Daniel Verner exhibit to close Thursday

His eyes look at the painting as if it’s the first time he’s seen it. The way he stares at the scene on the canvas is the way one might stare at a difficult math equation. He tries to figure it out. “Sirens,” he finally says, “I hadn’t thought of that aspect.”

Daniel Verner is the artist who created the painting. He’s also the one learning new things about it the more time he spends with it, and with its viewers. He knows that his ideas about his work are not the only ones that count.

“Art for me is a dialogue, not a monologue,” he says, “I enjoy more hearing the viewer tell me what’s going on.”

A collection of Verner’s artwork from the 1960s to the present day is on display in the third floor gallery of the Stevenson Union at Southern Oregon University until Thursday, Feb. 9.

Looking around the gallery, Verner keeps a small smile on his face. Paintings depicting various people and scenes cover the walls, and the walking space is narrowed by remodeled toys made into the ideas and thoughts of one man. They cover a broad range of topics from religion to American culture; consumerism to plain-old humor.

“The whole room is the piece,” he says, “you walk in here, you walk inside my mind.”

Growing up in a lower-class family in East Los Angeles, Verner says his creativity with art stemmed from childhood. “I kinda learned to make things up out of other things,” he says.
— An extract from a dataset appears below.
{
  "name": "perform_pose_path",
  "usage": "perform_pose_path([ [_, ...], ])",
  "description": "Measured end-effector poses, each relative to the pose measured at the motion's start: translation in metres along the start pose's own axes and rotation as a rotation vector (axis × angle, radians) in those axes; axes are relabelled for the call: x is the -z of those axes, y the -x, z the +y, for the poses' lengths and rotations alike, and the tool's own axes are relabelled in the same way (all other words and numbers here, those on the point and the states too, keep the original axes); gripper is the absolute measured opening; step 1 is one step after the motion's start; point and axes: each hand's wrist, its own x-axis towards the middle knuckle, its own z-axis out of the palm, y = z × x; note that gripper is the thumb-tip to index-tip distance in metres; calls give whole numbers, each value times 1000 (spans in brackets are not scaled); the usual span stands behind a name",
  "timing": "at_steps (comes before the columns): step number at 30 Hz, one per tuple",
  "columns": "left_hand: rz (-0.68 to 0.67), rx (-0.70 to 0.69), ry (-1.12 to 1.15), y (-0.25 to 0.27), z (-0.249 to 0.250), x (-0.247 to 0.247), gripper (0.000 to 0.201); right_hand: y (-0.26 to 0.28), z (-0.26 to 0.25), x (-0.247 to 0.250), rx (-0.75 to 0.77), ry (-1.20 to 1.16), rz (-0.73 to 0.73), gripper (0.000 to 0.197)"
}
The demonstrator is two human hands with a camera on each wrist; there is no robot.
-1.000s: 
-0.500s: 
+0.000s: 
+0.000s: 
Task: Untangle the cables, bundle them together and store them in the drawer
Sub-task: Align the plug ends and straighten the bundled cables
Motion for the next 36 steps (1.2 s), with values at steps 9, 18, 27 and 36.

This is evident by his reassembled action figures, Barbie dolls, and miscellaneous objects that make up much of his exhibit.

Some of the other works on display in the exhibit, “The Call Series” for example, come from something as simple as a lucky second-hand find.

What was amazing about the 1920’s telephone Verner found was that it still worked. The quality of the device impressed him, and provoked thought about what types of conversations might have taken place over that very phone. How many relationships had flourished. How many hearts had been broken. How many lives had been altered, for better or worse, via that very old phone.

“A good painting has a novel in it,” he says.

The beginning of the series shows some of the characters naked. This, Verner assures, is not erotic, but used to show “privacy”. The fact that many of them are in the buff gives the impression that the characters are in their own home, comfortable, yet still near the phone. Wating. Wishing. Wanting it to ring.

One must wonder where this inspiring phone is now after seeing it so many paintings….

Verner has it.

“Almost all the objects [used], I actually have,” he says.

It’s almost easy to dismiss as just an old phone set on a table toward the end of the exhibit, but after knowing about how this phone became so beautiful and interesting to Verner, it becomes something much more.

Verner explained that he doesn’t do it for the money. He does it because it truly is his passion, and the tool he has to share.

“I’m doing art for the love,” he says, “I didn’t want to associate art with my economics.”